*** EXTRACTED RECORDS Section Begins ***

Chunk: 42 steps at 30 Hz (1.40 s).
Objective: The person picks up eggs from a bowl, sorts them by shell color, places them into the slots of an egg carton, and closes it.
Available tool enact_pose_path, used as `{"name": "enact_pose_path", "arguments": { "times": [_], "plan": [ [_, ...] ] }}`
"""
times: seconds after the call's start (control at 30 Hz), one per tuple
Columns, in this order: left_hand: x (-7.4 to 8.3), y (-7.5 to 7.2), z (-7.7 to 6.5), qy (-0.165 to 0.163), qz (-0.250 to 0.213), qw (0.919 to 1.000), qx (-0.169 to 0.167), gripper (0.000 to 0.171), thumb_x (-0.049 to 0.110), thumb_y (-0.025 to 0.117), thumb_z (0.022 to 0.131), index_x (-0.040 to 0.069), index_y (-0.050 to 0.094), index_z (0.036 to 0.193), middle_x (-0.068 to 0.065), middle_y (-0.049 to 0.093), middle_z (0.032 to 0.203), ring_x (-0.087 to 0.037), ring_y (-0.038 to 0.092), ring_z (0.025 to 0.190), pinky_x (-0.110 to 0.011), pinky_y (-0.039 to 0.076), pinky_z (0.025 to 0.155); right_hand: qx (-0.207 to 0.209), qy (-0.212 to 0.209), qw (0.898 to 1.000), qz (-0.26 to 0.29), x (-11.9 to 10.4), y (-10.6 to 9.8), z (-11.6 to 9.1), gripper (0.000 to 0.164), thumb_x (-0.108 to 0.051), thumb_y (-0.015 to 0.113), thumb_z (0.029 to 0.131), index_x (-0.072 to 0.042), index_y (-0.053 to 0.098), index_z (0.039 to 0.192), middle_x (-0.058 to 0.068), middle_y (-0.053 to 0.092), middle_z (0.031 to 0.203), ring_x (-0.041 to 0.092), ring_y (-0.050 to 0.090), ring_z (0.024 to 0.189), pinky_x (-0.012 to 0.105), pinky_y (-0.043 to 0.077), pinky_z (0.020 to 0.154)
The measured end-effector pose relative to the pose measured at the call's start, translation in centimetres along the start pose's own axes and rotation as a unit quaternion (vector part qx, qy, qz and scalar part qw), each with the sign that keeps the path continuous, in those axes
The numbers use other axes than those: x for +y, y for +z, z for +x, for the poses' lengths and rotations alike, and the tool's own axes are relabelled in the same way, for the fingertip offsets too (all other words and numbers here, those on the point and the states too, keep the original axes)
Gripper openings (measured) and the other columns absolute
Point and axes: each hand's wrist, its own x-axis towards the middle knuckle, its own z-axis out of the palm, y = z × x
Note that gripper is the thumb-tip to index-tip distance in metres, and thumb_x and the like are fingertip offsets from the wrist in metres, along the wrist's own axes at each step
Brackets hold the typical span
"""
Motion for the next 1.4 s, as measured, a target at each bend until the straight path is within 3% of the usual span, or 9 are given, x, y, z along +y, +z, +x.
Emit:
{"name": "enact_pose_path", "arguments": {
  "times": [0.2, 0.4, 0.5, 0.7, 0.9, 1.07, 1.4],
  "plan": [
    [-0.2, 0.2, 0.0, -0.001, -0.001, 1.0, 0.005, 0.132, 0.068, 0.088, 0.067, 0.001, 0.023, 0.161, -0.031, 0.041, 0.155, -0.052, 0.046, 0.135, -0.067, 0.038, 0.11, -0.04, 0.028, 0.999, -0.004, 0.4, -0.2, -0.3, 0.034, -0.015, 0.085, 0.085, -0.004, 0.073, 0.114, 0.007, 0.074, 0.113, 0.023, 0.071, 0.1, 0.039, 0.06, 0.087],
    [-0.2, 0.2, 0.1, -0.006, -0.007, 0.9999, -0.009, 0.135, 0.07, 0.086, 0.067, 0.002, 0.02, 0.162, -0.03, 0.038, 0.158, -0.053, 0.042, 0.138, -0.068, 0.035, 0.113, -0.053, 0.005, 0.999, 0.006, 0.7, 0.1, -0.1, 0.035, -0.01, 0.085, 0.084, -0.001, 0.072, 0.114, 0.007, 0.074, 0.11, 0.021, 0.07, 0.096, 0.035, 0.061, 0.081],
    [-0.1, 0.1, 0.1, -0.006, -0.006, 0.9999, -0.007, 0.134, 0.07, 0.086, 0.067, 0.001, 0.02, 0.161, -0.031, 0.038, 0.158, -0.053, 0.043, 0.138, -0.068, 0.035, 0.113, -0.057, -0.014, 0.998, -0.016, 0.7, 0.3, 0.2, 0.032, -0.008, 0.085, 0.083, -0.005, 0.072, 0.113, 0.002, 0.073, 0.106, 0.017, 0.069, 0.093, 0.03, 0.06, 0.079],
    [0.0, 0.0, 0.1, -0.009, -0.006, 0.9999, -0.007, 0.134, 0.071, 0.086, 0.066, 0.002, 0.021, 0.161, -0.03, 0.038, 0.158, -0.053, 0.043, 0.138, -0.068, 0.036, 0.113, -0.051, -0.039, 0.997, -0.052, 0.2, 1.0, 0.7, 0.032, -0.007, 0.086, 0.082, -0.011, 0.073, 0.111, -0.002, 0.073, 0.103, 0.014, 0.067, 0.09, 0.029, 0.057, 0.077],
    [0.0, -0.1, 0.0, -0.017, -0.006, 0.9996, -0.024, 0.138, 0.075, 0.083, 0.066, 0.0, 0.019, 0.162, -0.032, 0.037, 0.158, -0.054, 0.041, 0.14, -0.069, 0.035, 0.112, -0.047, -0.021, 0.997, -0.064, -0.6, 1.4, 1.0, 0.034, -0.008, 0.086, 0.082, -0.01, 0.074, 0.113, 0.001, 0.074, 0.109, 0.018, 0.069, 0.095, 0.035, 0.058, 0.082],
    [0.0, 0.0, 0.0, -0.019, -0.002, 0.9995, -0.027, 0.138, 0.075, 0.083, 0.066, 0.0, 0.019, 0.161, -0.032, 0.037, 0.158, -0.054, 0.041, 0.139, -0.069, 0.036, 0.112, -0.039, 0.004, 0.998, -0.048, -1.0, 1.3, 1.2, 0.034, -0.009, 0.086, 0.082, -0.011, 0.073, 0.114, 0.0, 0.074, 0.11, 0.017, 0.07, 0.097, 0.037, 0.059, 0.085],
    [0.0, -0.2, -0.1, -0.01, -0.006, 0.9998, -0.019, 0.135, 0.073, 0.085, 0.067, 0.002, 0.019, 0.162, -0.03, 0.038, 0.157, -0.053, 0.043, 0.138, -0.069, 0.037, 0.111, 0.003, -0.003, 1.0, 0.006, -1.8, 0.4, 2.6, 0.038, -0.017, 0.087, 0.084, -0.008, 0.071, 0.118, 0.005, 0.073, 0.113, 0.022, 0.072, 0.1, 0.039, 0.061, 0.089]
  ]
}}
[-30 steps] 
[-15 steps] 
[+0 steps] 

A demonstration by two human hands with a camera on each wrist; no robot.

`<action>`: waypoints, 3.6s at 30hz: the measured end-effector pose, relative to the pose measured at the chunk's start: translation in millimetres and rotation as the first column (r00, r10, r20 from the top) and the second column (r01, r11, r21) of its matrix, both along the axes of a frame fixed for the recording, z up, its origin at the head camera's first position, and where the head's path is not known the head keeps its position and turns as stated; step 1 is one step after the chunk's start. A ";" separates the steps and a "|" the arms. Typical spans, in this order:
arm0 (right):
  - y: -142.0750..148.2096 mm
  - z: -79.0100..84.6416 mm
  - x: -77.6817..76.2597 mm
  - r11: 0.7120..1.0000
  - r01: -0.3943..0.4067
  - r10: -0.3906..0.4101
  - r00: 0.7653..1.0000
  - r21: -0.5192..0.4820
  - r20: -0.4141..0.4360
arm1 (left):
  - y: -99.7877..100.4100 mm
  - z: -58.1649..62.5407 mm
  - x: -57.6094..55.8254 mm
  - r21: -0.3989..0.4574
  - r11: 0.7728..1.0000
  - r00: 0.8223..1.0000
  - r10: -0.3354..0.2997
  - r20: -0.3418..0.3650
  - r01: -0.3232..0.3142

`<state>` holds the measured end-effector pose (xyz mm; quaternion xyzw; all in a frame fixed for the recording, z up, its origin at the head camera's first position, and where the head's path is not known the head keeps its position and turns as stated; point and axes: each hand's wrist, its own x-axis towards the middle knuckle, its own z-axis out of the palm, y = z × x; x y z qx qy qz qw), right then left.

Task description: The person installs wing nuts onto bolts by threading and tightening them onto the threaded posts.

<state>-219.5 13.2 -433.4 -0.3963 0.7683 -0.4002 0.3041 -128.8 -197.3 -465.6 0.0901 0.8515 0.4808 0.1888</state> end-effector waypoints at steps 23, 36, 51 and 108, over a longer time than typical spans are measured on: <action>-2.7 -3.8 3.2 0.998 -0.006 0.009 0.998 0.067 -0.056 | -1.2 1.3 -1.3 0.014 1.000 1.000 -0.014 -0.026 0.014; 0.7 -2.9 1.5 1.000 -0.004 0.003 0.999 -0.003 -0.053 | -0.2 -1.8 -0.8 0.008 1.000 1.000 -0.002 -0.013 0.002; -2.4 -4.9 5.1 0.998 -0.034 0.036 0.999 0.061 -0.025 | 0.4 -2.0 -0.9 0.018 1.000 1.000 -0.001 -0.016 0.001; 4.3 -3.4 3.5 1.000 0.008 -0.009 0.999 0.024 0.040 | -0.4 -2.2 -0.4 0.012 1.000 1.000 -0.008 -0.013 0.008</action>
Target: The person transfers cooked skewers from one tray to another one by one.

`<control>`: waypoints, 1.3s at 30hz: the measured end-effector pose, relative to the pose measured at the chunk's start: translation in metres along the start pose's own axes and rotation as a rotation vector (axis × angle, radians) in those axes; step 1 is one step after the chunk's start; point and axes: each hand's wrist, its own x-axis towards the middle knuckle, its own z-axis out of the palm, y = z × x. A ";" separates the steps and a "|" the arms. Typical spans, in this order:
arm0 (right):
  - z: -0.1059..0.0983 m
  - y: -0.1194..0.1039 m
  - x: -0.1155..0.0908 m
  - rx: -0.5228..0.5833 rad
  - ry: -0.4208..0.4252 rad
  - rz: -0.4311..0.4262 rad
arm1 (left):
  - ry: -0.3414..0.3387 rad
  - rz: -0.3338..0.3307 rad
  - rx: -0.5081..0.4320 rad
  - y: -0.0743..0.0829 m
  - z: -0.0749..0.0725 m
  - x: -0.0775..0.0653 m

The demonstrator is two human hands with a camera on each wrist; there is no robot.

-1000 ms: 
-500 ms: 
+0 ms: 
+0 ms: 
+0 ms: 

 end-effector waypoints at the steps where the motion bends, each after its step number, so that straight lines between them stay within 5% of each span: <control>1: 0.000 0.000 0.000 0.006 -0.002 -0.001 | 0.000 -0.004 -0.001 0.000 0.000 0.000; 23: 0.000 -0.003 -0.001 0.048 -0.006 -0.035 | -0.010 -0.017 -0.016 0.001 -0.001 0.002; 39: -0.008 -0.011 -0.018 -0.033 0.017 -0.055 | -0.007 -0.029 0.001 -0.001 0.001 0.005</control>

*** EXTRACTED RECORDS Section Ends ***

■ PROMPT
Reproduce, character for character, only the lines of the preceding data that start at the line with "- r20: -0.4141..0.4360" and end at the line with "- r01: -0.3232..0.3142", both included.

■ RESPONSE TO THE EXERCISE
  - r20: -0.4141..0.4360
arm1 (left):
  - y: -99.7877..100.4100 mm
  - z: -58.1649..62.5407 mm
  - x: -57.6094..55.8254 mm
  - r21: -0.3989..0.4574
  - r11: 0.7728..1.0000
  - r00: 0.8223..1.0000
  - r10: -0.3354..0.2997
  - r20: -0.3418..0.3650
  - r01: -0.3232..0.3142

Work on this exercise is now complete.